In 2023, Ward transferred to play for the Kansas State Wildcats of Kansas State University. He played in 12 games during the 2023 season, totaling 124 carries for 643 yards and five touchdowns, 17 receptions for 129 yards and two touchdowns, seven kick returns for 132 yards, and one completed pass for an eight-yard touchdown. He garnered honorable mention All-Big 12 recognition.

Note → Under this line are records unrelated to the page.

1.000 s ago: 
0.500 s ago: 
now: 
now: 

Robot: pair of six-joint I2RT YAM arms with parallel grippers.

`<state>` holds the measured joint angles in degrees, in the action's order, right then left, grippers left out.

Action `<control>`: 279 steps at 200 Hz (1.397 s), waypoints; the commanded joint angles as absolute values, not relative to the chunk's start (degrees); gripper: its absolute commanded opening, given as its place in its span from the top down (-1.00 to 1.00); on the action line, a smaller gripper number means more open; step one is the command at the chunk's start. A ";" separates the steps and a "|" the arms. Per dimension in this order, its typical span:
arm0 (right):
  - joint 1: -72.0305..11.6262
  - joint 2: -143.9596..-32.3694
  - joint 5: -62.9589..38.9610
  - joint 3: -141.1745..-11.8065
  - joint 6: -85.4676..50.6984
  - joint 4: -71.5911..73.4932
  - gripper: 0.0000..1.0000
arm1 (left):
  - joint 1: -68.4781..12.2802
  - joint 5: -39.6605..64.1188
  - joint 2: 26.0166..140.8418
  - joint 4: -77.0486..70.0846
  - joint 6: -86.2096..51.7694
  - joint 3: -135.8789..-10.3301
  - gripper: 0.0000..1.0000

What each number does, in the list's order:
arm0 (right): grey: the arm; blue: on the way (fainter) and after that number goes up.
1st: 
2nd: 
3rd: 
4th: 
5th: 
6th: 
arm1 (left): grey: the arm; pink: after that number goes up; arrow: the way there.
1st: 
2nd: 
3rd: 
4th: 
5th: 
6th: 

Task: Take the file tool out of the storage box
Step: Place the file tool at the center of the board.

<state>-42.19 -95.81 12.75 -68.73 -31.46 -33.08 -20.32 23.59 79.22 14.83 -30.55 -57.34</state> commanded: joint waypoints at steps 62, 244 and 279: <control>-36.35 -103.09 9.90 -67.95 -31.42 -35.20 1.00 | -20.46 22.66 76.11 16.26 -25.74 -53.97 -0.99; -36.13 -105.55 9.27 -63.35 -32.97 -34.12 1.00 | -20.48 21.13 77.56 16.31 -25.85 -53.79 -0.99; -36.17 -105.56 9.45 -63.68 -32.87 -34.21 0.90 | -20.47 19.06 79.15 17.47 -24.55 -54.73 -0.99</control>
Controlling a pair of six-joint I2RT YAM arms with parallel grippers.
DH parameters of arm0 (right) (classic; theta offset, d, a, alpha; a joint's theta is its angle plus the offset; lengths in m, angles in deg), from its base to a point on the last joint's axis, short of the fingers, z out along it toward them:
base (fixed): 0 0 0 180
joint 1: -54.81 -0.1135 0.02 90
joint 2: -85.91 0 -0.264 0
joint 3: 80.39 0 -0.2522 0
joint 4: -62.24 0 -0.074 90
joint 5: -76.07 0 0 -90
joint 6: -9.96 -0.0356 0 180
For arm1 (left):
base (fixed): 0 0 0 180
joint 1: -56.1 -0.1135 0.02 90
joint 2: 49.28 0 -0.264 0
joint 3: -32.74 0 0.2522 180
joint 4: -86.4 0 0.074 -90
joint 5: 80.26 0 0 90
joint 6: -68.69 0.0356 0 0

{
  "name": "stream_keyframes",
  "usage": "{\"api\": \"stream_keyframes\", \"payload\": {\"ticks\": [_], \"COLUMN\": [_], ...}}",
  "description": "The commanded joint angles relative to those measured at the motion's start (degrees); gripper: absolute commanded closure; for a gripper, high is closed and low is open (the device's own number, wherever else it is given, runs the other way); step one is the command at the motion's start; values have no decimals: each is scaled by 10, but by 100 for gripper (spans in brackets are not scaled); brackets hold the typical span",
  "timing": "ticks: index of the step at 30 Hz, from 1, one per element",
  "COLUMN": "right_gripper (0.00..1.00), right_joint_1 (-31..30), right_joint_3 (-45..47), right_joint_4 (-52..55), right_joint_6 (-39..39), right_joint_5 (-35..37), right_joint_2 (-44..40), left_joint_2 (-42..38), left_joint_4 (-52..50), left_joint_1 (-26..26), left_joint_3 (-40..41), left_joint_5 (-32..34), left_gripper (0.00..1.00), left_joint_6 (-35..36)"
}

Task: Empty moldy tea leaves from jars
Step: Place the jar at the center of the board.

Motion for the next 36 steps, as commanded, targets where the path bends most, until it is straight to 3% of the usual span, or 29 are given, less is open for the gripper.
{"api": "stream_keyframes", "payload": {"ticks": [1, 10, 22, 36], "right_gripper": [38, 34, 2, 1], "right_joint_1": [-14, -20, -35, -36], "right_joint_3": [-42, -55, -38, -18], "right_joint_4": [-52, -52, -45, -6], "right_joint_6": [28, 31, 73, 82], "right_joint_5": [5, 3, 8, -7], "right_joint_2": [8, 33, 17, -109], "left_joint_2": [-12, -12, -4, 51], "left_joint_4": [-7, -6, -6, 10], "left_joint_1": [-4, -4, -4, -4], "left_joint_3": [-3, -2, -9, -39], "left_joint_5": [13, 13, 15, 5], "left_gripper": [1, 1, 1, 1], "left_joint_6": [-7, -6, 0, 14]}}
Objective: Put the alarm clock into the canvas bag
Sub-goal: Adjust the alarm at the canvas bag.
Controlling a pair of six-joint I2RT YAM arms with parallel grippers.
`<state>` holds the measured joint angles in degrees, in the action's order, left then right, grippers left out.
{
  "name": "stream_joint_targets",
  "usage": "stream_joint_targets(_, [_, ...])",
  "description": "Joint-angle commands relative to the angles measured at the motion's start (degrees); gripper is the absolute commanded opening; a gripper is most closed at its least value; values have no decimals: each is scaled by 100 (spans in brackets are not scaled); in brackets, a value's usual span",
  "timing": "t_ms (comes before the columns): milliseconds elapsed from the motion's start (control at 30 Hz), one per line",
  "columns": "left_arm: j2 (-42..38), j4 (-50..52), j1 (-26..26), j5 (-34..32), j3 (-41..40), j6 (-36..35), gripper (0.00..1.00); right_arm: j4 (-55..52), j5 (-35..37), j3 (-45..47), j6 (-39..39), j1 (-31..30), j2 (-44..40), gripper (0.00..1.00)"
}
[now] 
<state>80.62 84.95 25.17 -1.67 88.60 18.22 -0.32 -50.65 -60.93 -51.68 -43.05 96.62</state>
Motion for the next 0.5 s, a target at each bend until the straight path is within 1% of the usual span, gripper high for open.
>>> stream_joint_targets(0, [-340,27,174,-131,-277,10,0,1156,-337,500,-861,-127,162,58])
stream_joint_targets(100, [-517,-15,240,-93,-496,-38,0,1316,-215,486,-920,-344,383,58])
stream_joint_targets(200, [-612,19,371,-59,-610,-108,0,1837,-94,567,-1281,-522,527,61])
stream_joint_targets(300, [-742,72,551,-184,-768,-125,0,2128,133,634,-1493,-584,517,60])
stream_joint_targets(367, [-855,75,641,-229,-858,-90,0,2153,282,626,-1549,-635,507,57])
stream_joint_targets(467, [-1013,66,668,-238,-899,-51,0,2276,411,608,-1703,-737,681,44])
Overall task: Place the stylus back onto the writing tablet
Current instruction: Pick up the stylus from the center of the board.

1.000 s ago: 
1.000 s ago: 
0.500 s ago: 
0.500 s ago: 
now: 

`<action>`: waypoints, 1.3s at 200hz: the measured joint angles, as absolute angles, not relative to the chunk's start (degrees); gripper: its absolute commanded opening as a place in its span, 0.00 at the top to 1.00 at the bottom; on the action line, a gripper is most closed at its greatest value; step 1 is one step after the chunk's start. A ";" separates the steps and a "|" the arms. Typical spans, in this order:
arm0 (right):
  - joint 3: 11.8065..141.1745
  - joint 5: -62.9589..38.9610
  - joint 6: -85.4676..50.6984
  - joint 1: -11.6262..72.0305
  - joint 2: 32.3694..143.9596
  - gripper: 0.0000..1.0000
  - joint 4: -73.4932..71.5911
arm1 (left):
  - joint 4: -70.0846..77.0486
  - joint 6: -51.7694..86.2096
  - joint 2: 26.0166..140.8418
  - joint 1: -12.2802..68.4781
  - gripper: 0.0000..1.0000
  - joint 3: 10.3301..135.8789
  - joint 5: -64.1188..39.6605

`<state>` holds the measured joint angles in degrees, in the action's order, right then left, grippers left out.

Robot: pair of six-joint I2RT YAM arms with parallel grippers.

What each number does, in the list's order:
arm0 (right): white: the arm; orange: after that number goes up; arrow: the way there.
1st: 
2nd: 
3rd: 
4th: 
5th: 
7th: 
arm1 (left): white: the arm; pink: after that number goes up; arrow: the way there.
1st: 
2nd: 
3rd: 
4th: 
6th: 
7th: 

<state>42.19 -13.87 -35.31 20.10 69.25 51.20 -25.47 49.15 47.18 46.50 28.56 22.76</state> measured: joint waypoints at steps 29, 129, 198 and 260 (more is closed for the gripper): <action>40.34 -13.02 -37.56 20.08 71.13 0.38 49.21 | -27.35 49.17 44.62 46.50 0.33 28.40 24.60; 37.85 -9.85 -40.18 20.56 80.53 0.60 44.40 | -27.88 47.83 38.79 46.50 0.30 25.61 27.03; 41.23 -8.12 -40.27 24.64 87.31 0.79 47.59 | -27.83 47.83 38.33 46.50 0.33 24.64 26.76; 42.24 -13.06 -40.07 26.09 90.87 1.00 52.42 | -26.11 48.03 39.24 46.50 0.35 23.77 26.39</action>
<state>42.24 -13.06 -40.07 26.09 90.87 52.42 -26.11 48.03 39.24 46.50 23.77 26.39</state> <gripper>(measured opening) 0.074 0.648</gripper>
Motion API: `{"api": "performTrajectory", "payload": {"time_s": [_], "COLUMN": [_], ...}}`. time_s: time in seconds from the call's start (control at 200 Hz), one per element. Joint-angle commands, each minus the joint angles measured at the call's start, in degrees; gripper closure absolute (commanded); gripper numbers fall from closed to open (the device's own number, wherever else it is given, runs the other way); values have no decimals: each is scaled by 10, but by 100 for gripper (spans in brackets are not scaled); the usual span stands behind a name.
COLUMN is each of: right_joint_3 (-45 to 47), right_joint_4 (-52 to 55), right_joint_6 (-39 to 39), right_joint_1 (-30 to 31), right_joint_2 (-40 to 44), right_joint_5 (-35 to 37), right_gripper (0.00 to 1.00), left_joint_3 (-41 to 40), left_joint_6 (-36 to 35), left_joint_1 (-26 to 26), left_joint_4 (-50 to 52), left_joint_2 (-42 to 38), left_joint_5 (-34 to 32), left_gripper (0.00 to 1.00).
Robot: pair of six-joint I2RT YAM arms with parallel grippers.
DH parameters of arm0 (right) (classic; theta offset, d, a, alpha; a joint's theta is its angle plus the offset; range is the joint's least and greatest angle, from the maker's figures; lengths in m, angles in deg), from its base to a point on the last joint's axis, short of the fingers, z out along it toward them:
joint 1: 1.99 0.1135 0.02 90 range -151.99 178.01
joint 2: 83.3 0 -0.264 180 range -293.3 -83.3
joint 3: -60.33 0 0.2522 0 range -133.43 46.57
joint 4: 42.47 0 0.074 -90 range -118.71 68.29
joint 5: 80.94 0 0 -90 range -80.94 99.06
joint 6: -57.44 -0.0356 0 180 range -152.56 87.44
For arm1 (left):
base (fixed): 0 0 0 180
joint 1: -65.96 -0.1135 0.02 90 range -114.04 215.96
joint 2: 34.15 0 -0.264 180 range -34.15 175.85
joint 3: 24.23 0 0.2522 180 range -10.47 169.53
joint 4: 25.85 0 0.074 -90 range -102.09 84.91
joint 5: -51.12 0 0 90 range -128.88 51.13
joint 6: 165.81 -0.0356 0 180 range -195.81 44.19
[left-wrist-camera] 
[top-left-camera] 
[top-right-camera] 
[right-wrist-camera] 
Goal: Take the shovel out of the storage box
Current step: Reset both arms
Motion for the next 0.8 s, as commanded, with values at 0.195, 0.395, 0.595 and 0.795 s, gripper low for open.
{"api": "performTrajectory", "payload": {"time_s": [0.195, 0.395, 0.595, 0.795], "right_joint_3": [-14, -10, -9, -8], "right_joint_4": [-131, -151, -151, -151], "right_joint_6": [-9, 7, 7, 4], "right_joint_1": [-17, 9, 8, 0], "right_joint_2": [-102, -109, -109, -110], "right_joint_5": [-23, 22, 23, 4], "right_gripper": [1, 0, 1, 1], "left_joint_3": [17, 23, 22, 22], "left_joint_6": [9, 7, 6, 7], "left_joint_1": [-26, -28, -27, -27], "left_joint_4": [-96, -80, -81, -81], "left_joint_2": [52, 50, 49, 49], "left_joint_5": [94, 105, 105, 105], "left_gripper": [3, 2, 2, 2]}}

In 2024, Ward transferred again, this time to Boston College in order to play his final year of college football for the Boston College Eagles. In the 2024 season opener against his former team Florida State, Ward had 138 yards of total offense (including a touchdown catch) as Boston College upset No. 10 ranked Florida State by a score of 28–13. He appeared in all 12 games, starting two, as a sixth-year senior during the 2024 season, rushing 77 times for 406 yards and two touchdowns while also adding 15 receptions for 268 yards and four touchdowns.

==Professional career==
After going undrafted in the 2025 NFL draft, Ward signed with the Hamilton Tiger-Cats of the Canadian Football League on May 16, 2025. He was moved to the practice roster on June 1, promoted to the active roster on June 26, moved back to the practice roster on July 3, and promoted to the active roster again on July 11, 2025. He dressed in three games overall for the Tiger-Cats during the 2025 season, rushing eight times for 34 yards and one touchdown while also catching six passes for 37 yards on seven targets. Ward was released on September 4, 2025.